Cherry Falls, en Virginie, est une petite ville tranquille et paisible jusqu'au jour où deux adolescents sont retrouvés morts dans une voiture. C'est l'oeuvre d'un tueur en série qui prend pour cible les jeunes du lycée. Menant l'enquête, le shérif Brent Marken, préoccupé par la sécurité des adolescents, dont celle de sa fille Jody, découvre que toutes les victimes sont vierges. Celle-ci se sent très concernée par ces meurtres et décide de prendre les choses en main afin de découvrir l'identité du tueur.
Présenté comme un film dans la lignée des slashers comme Halloween ou Scream, le métrage de Geoffrey Wright se présente d’emblée comme une variation originale du thème habituel par son pitch singulier qui incorpore cette fois un tueur ne s’attaquant qu’aux vierges.
Détournant les codes implantés par le Halloween de John Carpenter et le Vendredi 13 de Sean S. Cunningham et repris dans le délire cravenien Scream, Cherry falls prend el contrepied des slashers communs en arborant un ton très léger (comparable à la trilogie de Craven).
Tout démarre par un assassinat en bonne et due forme de deux jeunes tourtereaux sur le point de s’adonner à la chose interdite sur un parking quelconque. Départ convenu mais efficace qui entraîne le métrage sur un chemin peu balisé et prometteur de grand délire : l’organisation d’une énorme orgie où puceaux et pucelles vont pouvoir perdre leur fleur et ainsi échapper au destin macabre qui les guette.
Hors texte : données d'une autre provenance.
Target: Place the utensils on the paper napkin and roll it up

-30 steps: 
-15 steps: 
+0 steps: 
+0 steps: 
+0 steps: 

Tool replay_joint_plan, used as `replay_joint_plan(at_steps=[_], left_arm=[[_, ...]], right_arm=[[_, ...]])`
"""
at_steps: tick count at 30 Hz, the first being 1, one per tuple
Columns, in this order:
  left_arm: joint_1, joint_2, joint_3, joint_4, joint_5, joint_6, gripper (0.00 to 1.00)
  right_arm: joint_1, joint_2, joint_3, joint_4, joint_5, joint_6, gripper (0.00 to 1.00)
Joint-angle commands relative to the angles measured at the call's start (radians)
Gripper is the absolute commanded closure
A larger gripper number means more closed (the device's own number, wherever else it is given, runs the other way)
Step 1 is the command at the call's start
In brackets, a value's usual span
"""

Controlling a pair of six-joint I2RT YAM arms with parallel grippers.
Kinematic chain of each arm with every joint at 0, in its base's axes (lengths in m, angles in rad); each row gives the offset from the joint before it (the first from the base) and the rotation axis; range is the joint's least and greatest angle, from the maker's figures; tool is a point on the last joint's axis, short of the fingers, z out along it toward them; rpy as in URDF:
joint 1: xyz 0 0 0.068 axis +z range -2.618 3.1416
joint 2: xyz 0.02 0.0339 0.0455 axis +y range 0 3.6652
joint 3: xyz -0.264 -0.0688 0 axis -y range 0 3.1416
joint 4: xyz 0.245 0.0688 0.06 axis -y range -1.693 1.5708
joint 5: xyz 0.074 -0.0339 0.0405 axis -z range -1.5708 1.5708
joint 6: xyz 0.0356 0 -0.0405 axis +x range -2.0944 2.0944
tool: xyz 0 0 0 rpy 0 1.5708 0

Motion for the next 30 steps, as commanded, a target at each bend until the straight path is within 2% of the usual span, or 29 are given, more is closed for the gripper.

C’est à ce moment que les assises du film se révèlent trop huilées et que le dérapage devient inévitable. N’offrant jamais la moindre bribe du spectacle promis, Wright tombe dans la redite flagorneuse qui n’intéresse personne. Les codes ne sont alors plus détournés mais repris texto en plus d’être agrémentés de ceux découlant d’autres œuvres horrifiques comme la sempiternelle faute des parents qui est à l’origine de ces actes vengeurs. Le tout baigné dans une ambiance assez étrange instaurée par un mélange maladroit des genres s’assimilant tantôt au thriller classique
tantôt au teenage movie à connotation libidineuse. Ajoutez à cela un tueur sans charisme et facilement identifiable qui exécute ses victimes sans panache et en hors champ et des dialogues insipides et vous aurez une idée plus ou moins précise de la mélasse indigeste que devient Cherry Falls.
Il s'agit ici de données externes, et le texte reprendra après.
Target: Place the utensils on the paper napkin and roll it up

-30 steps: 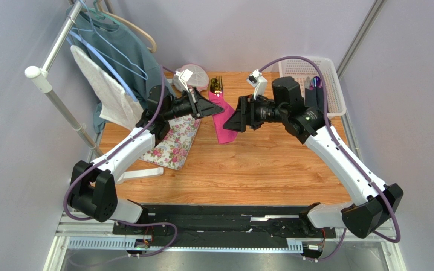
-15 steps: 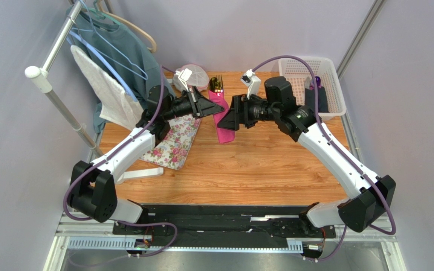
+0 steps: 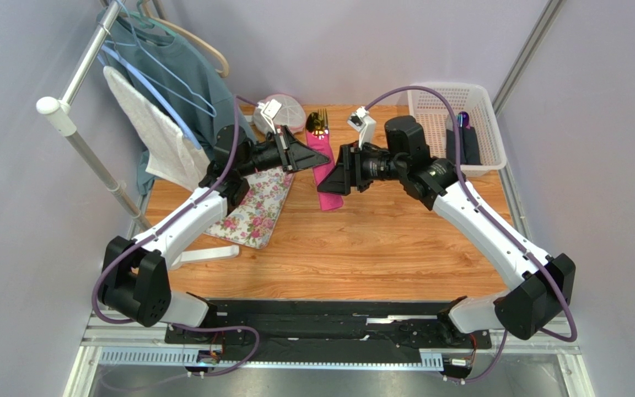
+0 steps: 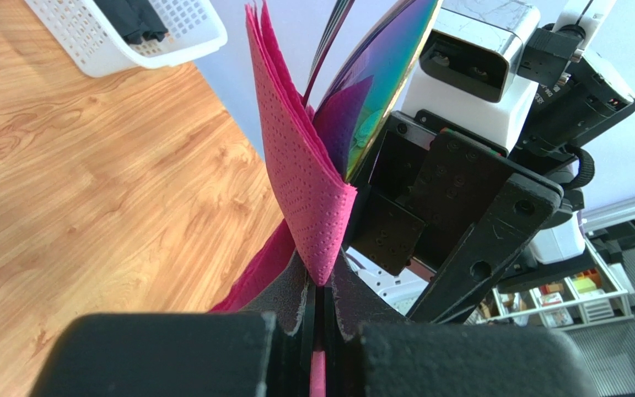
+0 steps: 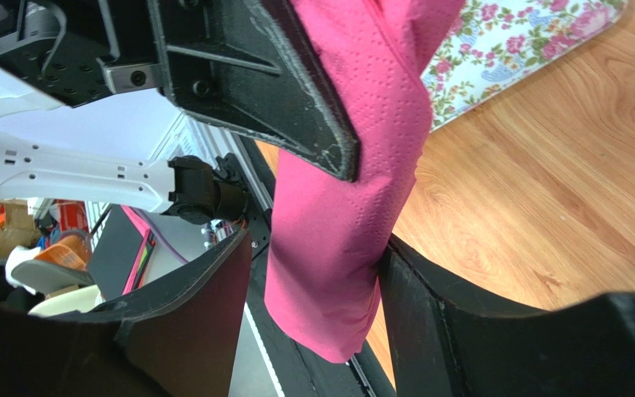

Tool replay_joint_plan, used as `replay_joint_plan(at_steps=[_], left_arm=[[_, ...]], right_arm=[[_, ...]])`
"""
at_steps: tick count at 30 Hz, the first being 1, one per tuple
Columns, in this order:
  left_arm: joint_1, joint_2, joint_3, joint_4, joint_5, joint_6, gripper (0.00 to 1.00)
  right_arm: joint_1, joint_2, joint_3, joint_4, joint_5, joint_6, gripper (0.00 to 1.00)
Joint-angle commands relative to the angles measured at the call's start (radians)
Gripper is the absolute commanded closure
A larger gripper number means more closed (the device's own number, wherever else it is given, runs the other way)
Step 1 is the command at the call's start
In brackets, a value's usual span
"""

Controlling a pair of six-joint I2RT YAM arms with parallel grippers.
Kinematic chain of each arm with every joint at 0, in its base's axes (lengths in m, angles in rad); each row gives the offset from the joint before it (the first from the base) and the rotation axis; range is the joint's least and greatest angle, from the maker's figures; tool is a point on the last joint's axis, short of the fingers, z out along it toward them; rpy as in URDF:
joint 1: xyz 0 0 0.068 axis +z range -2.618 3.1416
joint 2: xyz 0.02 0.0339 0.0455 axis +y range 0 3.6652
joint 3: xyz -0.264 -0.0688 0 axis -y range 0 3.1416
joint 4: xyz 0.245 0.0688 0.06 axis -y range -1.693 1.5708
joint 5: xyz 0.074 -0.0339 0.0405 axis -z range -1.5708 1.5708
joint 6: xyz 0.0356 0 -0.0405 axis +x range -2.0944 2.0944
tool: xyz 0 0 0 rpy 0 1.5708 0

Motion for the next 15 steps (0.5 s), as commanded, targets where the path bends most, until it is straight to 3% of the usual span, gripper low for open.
replay_joint_plan(at_steps=[1,15], left_arm=[[-0.006,-0.052,0.008,0.097,0.021,-0.032,1.00],[-0.009,-0.064,-0.022,0.179,0.047,-0.084,1.00]], right_arm=[[0.000,-0.006,-0.001,0.082,-0.072,0.004,0.40],[-0.045,-0.013,-0.047,0.219,-0.233,0.108,0.47]])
Cherry Falls naît d’une intention honorable de dépoussiérer les classiques en leur offrant une variation originale. Mais l’originalité seule, si elle n’est qu’affichée et jamais travaillée, se trouverait bien en mal de combler les lacunes de ce métrage reprenant tous les poncifs du genre en les accumulant sans tonus et sans personnalité.